Heather was born and raised, along with her siblings, on a farm on the rural west coast of Scotland. Farming is in her blood, as her dad was a farmer who came from a long line of farmers. 

Heather is one of three children. Her sister works for the Nuffield Foundation as an RGN Sister, and her mum was an infectious disease nurse. Her brother, however, bucked the farming and nursing trends by becoming an Equity partner in a law firm.

Heather had a great childhood and rural upbringing on her parents' mixed arable, dairy and beef farm, attending the local schools, with the Young Farmers forming the bedrock of her social life. Heather was the proud owner of a tractor license before she could drive a car!

In the school holidays, the three siblings would swap one farm for another as they headed to their grandmother’s farm near Aberdeen for a ‘busman’s holiday.’ It all seemed perfectly normal at the time, and Heather loved every second of it!

After leaving high school, Heather headed to university in Aberdeen to train as an Occupational Therapist, choosing occupational therapy as she wanted to work in clinical practice that helps strategise the treatment of the whole person in a holistic way to help that person return to occupational performance in their working life, their personal life, or by returning them to the recreational activities they did before their long-term illness or trauma.

 

A CAREER AS AN OCCUPATIONAL THERAPIST

After graduating from Aberdeen in 1989, Heather began a two-year clinical rotation at Harrogate District Hospital. The rotation was entirely ward and clinic-based in orthopaedics, learning disabilities, in a psychiatric day hospital and on medical and neurological wards, working with patients with degenerative disorders, including MS and MND, and catastrophic brain injury and trauma. 

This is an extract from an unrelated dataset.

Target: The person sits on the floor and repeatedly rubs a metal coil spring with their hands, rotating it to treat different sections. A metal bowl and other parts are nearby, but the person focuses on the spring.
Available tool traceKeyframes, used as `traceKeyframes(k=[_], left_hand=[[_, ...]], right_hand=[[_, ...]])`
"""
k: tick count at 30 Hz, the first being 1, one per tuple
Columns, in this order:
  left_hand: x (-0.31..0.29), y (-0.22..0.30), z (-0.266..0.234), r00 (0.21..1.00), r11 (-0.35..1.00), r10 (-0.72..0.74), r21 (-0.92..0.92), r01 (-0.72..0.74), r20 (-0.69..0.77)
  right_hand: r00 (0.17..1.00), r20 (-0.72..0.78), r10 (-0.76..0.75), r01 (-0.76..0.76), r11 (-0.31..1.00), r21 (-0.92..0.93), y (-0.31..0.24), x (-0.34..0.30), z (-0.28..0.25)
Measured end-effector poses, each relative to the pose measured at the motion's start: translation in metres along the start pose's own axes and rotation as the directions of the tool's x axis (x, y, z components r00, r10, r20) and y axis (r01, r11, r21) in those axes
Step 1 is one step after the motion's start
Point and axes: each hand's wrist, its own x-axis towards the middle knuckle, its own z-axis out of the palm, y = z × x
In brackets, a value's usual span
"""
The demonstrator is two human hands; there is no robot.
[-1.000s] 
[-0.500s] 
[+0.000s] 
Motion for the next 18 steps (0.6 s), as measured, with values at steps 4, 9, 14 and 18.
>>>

Upon completing her rotation, Heather felt she needed to gain OT knowledge and experience in a community setting, as she had only ever experienced hospital and clinical ward-based roles. She left the NHS and moved to Leeds to work for Seacroft Social Services as a Community Occupational Therapist. This was a completely different environment to work in. As Heather explains, 

“Working in the community means that you are working on the client's turf and are a guest in their house. This needs a different approach, one that is respectful of their situation as you are in their home, not in a clinic, so you need to adapt the way you work accordingly.”

 

A NEW CHALLENGE BECKONED

In 1990, towards the end of her time at Seacroft, Heather was approached to take on a more senior position at Leeds Hospital to cover maternity leave. She found herself involved in a Regional Rehabilitation Unit (RRU) research project, ‘Brain Injury Follow-up in the Community’, publishing several papers on her research.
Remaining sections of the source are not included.